If the Kung Fu Panda films have one thing going for them, it’s consistency. Always full of heart, humor, and action, DreamWorks has got this franchise down pat. And perhaps therein lies the problem. After the film ends and start to think about what happened, you realize just how familiar the film really is. Plot mechanics be damned, there a few too many coincidences and plot holes this time around that you’d think they could have ironed a few of them out — especially considering how long it took for this one to make its way to theaters.

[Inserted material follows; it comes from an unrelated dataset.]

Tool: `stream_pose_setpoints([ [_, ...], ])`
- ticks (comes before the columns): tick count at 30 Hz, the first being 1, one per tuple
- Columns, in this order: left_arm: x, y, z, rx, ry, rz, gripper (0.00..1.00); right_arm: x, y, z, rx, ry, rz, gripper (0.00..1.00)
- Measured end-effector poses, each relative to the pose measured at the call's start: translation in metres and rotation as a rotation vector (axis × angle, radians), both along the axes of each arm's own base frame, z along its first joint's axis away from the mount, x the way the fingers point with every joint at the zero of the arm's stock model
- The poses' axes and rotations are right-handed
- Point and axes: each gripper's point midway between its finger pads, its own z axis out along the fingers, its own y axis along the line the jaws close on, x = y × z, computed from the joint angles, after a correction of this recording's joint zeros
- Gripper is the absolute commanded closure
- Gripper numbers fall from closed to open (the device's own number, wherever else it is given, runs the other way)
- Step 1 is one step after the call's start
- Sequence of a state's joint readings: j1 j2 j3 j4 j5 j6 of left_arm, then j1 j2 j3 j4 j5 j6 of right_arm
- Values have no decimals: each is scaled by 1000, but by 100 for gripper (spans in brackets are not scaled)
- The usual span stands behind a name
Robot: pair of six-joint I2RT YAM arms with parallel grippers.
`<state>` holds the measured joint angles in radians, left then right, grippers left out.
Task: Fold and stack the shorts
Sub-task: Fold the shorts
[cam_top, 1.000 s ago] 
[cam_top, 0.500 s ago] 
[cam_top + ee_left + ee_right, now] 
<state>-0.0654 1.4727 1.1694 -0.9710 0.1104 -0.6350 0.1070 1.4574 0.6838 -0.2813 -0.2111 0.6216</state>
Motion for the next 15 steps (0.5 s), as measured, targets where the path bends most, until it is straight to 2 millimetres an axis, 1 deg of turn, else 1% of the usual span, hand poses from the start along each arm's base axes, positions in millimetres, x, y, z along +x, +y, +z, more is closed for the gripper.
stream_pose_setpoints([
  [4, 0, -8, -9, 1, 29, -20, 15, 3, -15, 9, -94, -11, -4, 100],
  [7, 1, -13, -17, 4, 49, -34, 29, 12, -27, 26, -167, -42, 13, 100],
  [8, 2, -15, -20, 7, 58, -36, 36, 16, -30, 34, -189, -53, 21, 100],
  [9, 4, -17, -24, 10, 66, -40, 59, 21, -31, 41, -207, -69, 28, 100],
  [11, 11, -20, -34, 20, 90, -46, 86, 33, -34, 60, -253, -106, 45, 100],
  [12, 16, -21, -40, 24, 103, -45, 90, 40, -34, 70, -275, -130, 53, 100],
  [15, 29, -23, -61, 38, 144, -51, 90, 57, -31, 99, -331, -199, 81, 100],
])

But don’t worry, it’s all in good fun. Plenty of slapstick abounds, and even with Guillermo del Toro returning to executive produce, it never gets too scary to upset the youngest viewers. This also may be the most childish of the series — KFP2 has now been concreted as the Empire Strikes Back of the franchise — but it does make plenty of nods to the first two installments to wrap things up nicely. Kung Fu Panda 3 may be more of the same, but in this case, that’s never a bad thing. It kicks off the 2016 animated features off to a great start. However, it might be forgotten after Finding Dory swims into our hearts this summer. Until then, what’s wrong with a little Po-sized fluff?